Choosing a deployment type
There are three approaches to deploying the Collector in Kubernetes:
- As a single replica Kubernetes deployment (one Collector within a Kubernetes cluster)
- As a Kubernetes DaemonSet deployment alongside a single replica deployment (adds one Collector per Kubernetes node)
- As a sharded multi-replica Kubernetes deployment (multiple Collectors within a Kubernetes cluster) - coming soon
When first deploying the OpenTelemtry Collector, you can start with a single replica deployment within a Kubernetes cluster, or for additional scalability, deploy Collectors as a DaemonSet to scrape appliction metrics. Both modes can be combined. For example, you can use the DaemonSet to scrape application metrics along with a single deploy to scrape infrastructure metrics and static targets.

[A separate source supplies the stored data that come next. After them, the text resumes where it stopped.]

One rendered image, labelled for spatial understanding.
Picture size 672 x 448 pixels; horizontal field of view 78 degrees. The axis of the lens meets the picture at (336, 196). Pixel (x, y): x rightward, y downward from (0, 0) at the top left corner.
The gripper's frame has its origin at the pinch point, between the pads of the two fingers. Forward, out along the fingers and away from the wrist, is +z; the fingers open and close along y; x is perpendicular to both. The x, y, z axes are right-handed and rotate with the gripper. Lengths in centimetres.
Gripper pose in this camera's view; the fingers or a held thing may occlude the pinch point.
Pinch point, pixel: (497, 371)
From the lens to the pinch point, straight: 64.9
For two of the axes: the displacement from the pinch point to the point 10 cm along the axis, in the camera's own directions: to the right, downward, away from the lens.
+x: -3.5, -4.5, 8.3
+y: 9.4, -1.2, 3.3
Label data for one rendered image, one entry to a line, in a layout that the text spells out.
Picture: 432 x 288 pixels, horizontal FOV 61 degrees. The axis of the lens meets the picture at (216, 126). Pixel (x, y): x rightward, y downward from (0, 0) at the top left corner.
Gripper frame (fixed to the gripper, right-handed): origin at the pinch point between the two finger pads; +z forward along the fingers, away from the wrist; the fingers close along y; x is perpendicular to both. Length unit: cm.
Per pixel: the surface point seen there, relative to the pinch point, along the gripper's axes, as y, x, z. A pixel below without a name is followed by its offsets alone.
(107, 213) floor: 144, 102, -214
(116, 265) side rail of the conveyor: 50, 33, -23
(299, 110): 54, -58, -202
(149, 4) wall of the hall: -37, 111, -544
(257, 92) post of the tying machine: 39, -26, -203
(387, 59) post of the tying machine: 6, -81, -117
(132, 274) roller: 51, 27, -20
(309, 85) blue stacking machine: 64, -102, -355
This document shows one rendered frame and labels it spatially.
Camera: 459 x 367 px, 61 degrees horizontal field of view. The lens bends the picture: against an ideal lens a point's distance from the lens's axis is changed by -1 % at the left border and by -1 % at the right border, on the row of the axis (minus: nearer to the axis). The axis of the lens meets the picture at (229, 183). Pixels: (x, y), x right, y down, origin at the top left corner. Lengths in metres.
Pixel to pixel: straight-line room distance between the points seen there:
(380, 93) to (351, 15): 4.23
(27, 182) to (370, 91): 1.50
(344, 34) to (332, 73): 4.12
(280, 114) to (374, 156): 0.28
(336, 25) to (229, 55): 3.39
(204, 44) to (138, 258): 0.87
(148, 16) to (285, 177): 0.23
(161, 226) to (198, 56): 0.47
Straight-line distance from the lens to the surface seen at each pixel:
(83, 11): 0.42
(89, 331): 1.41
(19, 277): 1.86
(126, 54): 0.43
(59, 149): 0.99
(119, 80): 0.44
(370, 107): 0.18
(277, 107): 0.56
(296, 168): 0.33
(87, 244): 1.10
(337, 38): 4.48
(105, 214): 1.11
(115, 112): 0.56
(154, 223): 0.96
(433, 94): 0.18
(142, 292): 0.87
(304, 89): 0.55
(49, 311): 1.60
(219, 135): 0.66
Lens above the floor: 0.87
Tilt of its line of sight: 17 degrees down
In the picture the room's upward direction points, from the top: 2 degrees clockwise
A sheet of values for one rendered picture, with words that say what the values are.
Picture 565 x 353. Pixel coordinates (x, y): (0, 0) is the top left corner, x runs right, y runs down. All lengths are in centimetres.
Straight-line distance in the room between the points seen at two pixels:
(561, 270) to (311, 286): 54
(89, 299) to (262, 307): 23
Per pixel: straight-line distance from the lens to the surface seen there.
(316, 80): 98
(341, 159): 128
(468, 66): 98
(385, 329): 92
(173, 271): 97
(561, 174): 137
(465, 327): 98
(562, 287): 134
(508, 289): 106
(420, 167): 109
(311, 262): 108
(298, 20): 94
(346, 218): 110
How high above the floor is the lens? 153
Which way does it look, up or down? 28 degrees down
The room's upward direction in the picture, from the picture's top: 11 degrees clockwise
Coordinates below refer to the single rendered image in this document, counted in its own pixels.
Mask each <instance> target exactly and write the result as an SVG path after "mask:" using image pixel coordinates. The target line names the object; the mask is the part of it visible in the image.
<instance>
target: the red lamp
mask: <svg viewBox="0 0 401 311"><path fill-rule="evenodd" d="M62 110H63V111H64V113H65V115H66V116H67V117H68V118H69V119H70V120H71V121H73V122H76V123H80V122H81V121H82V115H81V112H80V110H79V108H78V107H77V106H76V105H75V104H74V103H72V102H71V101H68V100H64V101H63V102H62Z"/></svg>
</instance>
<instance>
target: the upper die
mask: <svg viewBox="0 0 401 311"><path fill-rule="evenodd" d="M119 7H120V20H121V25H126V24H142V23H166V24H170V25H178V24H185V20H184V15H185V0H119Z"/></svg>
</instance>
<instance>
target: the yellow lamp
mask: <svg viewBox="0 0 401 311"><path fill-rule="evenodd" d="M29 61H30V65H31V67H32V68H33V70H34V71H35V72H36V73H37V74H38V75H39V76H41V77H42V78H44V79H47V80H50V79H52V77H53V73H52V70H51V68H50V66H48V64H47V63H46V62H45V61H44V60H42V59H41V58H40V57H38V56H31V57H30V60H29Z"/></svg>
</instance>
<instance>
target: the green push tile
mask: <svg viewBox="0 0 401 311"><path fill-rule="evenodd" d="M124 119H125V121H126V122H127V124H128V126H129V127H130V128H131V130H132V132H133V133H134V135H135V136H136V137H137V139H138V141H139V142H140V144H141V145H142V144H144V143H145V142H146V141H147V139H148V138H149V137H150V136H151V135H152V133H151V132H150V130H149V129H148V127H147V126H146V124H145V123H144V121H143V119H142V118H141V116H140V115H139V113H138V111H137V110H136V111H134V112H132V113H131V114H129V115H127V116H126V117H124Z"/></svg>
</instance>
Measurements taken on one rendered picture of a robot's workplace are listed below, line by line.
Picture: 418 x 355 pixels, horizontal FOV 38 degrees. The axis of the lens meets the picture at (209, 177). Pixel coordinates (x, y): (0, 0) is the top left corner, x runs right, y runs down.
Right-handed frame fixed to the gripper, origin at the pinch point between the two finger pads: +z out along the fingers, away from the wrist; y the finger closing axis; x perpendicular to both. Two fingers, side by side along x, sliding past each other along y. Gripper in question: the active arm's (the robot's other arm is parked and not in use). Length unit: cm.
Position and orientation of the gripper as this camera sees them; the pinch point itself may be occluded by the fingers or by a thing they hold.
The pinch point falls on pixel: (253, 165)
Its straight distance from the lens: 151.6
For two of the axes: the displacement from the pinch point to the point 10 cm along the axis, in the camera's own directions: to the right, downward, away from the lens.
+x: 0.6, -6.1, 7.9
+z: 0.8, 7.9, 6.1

Once the Collector has been deployed for a subset of services, it’s much easier to estimate metrics traffic for remaining services, and then plan and scale other the deployments appropriately. In any deployment mode, the Collector is configured to scrape Prometheus metrics using scrape targets. Compare and contrast the deployment types below:
Single Replica Deployment
Use Case: Trying out the OpenTelemetry Collector for the first time for a subset of services. Enables scraping application metrics, infrastructure metrics, and static targets in a Kubernetes cluster.
- Simplest to deploy.
- Straightforward to scale vertically (increasing resources for the single collector pod).

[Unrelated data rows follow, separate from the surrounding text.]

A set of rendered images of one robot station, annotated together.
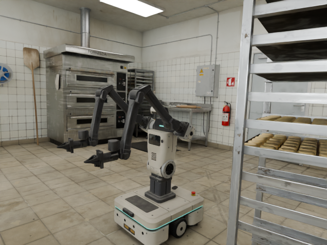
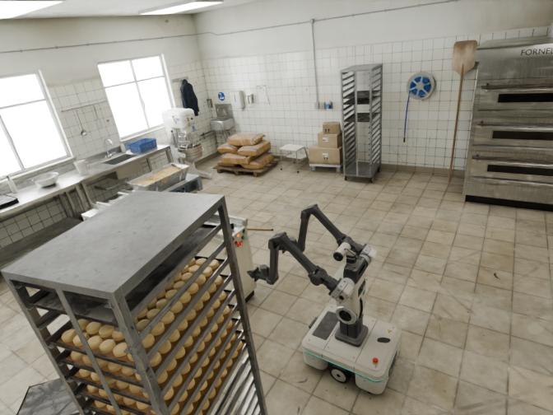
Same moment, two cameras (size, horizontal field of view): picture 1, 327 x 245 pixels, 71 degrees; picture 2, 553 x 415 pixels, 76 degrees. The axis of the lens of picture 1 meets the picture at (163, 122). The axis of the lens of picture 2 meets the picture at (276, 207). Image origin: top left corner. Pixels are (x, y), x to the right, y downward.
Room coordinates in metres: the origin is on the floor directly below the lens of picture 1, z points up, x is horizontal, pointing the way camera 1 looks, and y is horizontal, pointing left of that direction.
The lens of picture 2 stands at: (1.12, -1.89, 2.39)
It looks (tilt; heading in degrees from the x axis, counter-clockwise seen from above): 26 degrees down; 80
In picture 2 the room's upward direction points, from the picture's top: 7 degrees counter-clockwise
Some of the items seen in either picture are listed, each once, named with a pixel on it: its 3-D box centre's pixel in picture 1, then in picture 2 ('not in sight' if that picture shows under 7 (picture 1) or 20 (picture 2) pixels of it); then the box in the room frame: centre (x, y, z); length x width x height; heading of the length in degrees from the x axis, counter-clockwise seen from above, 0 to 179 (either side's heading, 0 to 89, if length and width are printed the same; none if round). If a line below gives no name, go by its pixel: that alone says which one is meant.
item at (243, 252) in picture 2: not in sight; (215, 258); (0.97, 1.20, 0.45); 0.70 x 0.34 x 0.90; 134
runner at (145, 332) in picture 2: not in sight; (185, 283); (0.94, -0.74, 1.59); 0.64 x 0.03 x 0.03; 56
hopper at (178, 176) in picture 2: not in sight; (161, 179); (0.61, 1.56, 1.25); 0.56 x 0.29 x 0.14; 44
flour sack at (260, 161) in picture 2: not in sight; (258, 160); (2.07, 4.89, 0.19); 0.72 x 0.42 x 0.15; 49
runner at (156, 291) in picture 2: not in sight; (179, 264); (0.94, -0.74, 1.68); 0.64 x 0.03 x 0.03; 56
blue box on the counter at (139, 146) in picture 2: not in sight; (143, 145); (0.03, 4.55, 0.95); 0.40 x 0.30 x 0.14; 48
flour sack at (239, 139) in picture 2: not in sight; (245, 139); (1.89, 5.07, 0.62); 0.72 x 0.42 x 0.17; 141

- Can be resource efficient compared with a DaemonSet deployment - nodes can have very different workloads, and since there is one Collector pod, you can provision resources for the total workload.

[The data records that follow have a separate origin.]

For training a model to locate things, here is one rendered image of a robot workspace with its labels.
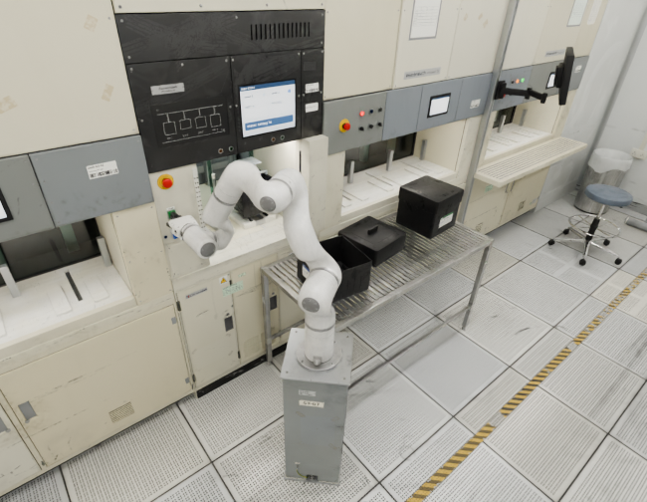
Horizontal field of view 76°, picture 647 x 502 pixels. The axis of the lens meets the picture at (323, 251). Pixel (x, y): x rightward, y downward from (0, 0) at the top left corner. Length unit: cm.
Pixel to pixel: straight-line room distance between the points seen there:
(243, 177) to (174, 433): 160
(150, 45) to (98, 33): 17
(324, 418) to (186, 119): 135
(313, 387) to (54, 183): 120
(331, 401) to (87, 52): 153
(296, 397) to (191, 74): 133
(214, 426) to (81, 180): 147
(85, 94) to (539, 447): 265
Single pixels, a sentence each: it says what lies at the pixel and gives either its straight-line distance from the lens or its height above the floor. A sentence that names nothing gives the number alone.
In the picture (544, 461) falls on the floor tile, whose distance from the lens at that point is 270.
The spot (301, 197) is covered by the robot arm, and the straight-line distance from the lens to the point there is 142.
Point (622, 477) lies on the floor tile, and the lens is 285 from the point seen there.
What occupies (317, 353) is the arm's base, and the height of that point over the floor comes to 83.
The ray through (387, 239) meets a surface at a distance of 235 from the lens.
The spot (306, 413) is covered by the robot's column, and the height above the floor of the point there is 53.
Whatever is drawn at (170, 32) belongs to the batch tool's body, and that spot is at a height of 189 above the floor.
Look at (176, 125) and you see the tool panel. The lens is 180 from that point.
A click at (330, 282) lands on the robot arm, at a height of 117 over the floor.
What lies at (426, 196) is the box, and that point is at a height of 101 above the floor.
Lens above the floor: 208
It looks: 34 degrees down
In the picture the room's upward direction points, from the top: 2 degrees clockwise
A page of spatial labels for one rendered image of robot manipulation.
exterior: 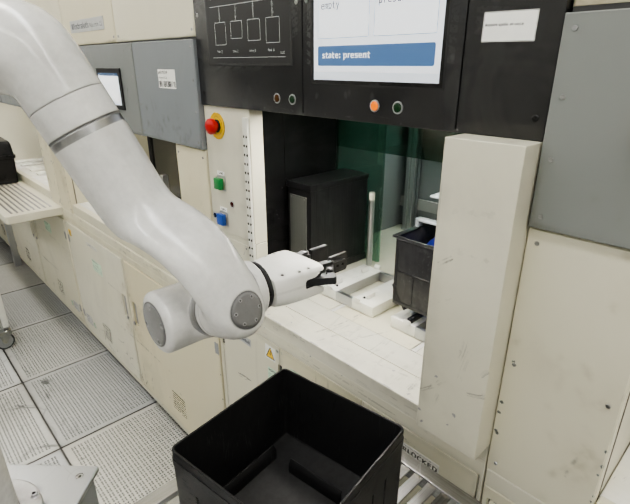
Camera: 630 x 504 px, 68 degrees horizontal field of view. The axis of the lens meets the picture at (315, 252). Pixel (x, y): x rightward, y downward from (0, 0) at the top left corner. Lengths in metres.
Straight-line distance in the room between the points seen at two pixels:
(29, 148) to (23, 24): 3.50
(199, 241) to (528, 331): 0.51
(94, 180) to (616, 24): 0.62
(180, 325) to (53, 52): 0.33
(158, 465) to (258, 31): 1.68
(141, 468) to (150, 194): 1.68
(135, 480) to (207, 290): 1.64
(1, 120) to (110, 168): 3.47
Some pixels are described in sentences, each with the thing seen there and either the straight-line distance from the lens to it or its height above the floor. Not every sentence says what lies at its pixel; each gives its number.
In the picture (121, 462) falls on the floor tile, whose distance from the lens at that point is 2.23.
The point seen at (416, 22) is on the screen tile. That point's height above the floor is 1.56.
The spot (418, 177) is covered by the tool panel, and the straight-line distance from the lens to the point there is 1.90.
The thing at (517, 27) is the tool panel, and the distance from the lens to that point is 0.74.
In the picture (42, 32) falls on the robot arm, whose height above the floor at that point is 1.53.
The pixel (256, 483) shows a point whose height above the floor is 0.77.
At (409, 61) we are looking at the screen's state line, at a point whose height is 1.50.
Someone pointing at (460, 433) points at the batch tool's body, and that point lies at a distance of 0.90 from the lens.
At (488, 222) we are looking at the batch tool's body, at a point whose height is 1.29.
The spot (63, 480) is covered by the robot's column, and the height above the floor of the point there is 0.76.
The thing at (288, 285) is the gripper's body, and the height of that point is 1.20.
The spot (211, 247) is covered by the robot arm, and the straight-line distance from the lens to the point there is 0.56.
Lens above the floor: 1.50
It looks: 22 degrees down
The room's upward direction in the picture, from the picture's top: straight up
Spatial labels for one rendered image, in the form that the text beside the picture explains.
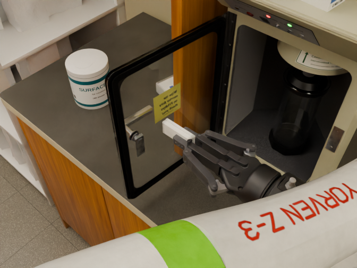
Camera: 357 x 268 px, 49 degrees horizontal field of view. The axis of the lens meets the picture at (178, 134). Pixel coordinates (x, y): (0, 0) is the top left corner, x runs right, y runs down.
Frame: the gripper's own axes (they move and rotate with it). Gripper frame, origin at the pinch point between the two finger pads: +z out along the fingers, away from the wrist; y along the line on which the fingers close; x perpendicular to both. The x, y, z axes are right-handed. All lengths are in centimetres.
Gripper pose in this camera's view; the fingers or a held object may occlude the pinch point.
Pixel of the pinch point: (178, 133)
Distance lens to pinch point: 73.3
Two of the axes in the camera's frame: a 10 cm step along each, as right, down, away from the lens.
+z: -7.5, -4.9, 4.4
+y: -6.6, 5.6, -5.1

- Single point of failure - if the Collector fails, then this will result in loss of metrics from all nodes.
- Harder to scale horizontally to multi-replica since multiple Collectors will continue to scrape the same targets, unless sharding the Collector deployment (coming soon).
Use case: Scraping application metrics on each node. Best to use when workload on each node is constant or has some fixed limit, or the resources needed by each node is similar. Pods in a DaemonSet have the same configuration, so if all the nodes have similar resource needs, resources will be used more efficiently.
- No single point of failure for the Collector - if one of the pods in the DaemonSet fail, then only a subset of metric data is lost.
- Reduced node-to-node network traffic as the Collector is scraping metrics locally.
- Daemonset pods can’t be scaled individually.
- Can be resource inefficient - if the nodes have different workloads, the configuration for the pods in the DaemonSet would have to be based off the most demanding node in the cluster.